Zusammenfassung des Urteils UV 2007/90: Versicherungsgericht

Die Sekretärin H. meldete einen Bagatell-Unfall, bei dem sie sich den Zahn brach. Die Versicherung lehnte die Leistungen ab, da kein ungewöhnlicher äusserer Faktor vorlag. Nach Einspruch und Beschwerde wurde die Klage abgewiesen, da der Unfall nicht als solcher im rechtlichen Sinne betrachtet wurde. Es wurde festgestellt, dass die Version der Versicherten nachträgliche Überlegungen enthielt und somit nicht als glaubwürdig angesehen wurde. Die Beschwerdegegnerin wies darauf hin, dass der Schaden nicht als unfallähnliche Körperschädigung anzusehen sei. Letztendlich wurde die Beschwerde abgewiesen und es wurden keine Gerichtskosten erhoben.

Urteilsdetails des Kantongerichts UV 2007/90

Kanton:SG
Fallnummer:UV 2007/90
Instanz:Versicherungsgericht
Abteilung:UV - Unfallversicherung
Versicherungsgericht Entscheid UV 2007/90 vom 11.12.2007 (SG)
Datum:11.12.2007
Rechtskraft:-
Leitsatz/Stichwort:Entscheid Art. 4 ATSG, Art. 6 UVG, Art. 9 UVV. Unfallgeschehen nicht genügend glaubhaft gemacht (Entscheid des Versicherungsgerichts des Kantons St. Gallen vom 11. Dezember 2007, UV 2007/90).
Schlagwörter : Unfall; Sachverhalt; Körper; Faktor; Versicherung; Allianz; Unfallversicherung; Ereignis; Darstellung; Sachverhalts; Person; Gericht; Körperschädigung; Wasser; Ungewöhnlichkeit; Unfalls; Hinweisen; Versicherer; Schaden; Berufs; Schaufelzahn; Faktors; Rechtssinn; Anspruch; Leistungen; Küche
Rechtsnorm:Art. 6 UVG ;
Referenz BGE:116 V 140; 121 V 47; 122 V 162; 122 V 233;
Kommentar:
-

Entscheid des Kantongerichts UV 2007/90

Vizepräsident Joachim Huber, Versicherungsrichterinnen Christiane Gallati Schneider und Lisbeth Mattle Frei; Gerichtsschreiberin Susanne Bertschler

Entscheid vom 11. Dezember 2007 in Sachen

H. ,

Beschwerdeführerin, gegen

Allianz Suisse Versicherungs-Gesellschaft, Hohlstrasse 552, Postfach, 8048 Zürich, Beschwerdegegnerin,

betreffend Versicherungsleistungen Sachverhalt:

A.

Die 1951 geborene H. ist als Sekretärin bei der A. angestellt und in dieser Funktion bei der Allianz Suisse, Versicherungsgesellschaft, obligatorisch gegen die Folgen von Berufsund Nichtberufsunfällen versichert.
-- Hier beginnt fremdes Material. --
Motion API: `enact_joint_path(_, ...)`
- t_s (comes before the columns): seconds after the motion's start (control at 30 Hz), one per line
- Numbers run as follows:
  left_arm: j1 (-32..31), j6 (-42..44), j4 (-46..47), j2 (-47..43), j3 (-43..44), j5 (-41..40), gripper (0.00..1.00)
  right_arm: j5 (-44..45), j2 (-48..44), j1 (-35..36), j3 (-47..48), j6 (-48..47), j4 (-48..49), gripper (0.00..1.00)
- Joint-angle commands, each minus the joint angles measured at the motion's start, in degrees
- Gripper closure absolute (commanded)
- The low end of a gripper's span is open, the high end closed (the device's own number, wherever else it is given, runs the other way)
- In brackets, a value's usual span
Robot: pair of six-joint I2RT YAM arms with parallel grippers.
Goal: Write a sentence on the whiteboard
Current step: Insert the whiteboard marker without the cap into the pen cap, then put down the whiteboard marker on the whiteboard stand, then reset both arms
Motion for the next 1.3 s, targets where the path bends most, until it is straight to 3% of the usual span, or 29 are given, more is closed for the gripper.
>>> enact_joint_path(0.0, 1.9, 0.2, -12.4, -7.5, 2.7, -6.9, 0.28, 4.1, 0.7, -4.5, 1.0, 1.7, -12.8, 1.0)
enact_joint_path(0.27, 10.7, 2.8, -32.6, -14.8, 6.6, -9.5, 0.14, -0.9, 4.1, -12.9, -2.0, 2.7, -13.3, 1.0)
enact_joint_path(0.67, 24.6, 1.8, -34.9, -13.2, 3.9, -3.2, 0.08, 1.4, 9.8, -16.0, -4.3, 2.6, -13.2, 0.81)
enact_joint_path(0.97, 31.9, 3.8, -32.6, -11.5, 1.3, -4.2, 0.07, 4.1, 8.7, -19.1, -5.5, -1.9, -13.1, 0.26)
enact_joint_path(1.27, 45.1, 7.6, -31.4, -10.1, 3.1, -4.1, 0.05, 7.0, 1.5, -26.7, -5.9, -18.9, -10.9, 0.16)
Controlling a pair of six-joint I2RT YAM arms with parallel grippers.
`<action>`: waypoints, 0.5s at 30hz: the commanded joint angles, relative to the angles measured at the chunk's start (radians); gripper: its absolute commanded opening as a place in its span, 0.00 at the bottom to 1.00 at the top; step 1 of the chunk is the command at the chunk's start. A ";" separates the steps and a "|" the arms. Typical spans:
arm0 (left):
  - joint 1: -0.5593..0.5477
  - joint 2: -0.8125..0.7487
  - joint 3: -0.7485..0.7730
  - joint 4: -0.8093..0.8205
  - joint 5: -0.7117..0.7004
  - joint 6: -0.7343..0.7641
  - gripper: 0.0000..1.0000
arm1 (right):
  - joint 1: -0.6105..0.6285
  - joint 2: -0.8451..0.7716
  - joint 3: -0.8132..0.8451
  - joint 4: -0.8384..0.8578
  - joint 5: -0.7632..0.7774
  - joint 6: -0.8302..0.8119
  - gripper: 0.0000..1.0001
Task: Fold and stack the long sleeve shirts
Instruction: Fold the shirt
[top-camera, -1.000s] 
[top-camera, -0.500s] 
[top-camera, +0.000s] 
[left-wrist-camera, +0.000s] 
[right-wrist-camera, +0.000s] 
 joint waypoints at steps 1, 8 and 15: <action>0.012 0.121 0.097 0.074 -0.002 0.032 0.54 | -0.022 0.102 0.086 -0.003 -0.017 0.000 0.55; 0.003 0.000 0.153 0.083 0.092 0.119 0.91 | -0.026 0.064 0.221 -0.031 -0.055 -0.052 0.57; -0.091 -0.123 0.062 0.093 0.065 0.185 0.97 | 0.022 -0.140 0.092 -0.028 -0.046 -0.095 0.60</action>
Am 11. September 2006 liess sie einen Bagatell-Unfall melden. Sie gab an, am Abend des 21. Juli 2006 beim Trinken das Glas an den linken Schaufelzahn geschlagen zu haben. Mit Schreiben vom 14. September 2006 teilte die Allianz der Versicherten mit, mangels eines ungewöhnlichen äusseren Faktors liege kein Unfall im Rechtssinn vor. Somit bestehe kein Anspruch auf Leistungen der Unfallversicherung. Die Versicherte teilte der Allianz am 8. November 2006 per E-Mail als Ergänzung der Schadenanzeige mit, sie habe am 21. Juli 2006 in der Küche ein Glas Wasser trinken wollen. Während sie das Glas an den Mund geführt und sich einen Schritt rückwärts habe bewegen wollen, sei sie gestolpert und mit dem Kopf gegen die offene Türe der Küchenkombination geprallt. Gleichzeitig sei sie mit dem vollen Glas derart heftig gegen den Schaufelzahn gestossen, dass dessen Wurzel gebrochen sei. Der Schlag gegen den Zahn sei derart gravierend gewesen, dass das Vorkommnis kaum als alltäglich angesehen werden könne, umso mehr als es ihr noch nie passiert sei.

B.

    1. Mit Verfügung vom 21. November 2006 lehnte die Allianz eine Leistungspflicht für das Ereignis vom 21. Juli 2006 ab. Aufgrund der Rechtsprechung zur "Aussage der ersten Stunde" sei auf die Sachverhaltsdarstellung in der Unfallmeldung abzustellen. Es sei am Wahrscheinlichsten, dass sich das Ereignis tatsächlich entsprechend dieser Darstellung zugetragen habe. Die zweite Version sei erst nach der Information der Versicherten über den Unfallbegriff entstanden und habe daher als weniger wahrscheinlich zu gelten. Zudem sei die ergänzende Darstellung erst mit einer Verzögerung von zwei Monaten eingetroffen. Gemäss der Unfallmeldung vom 11. September 2006 sei die Versicherte am 21. Juli 2006 beim Trinken nicht durch etwas Aussergewöhnliches gestört worden. Da somit kein ungewöhnlicher äusserer Faktor vorliege, stelle das Ereignis keinen Unfall im Rechtssinn dar.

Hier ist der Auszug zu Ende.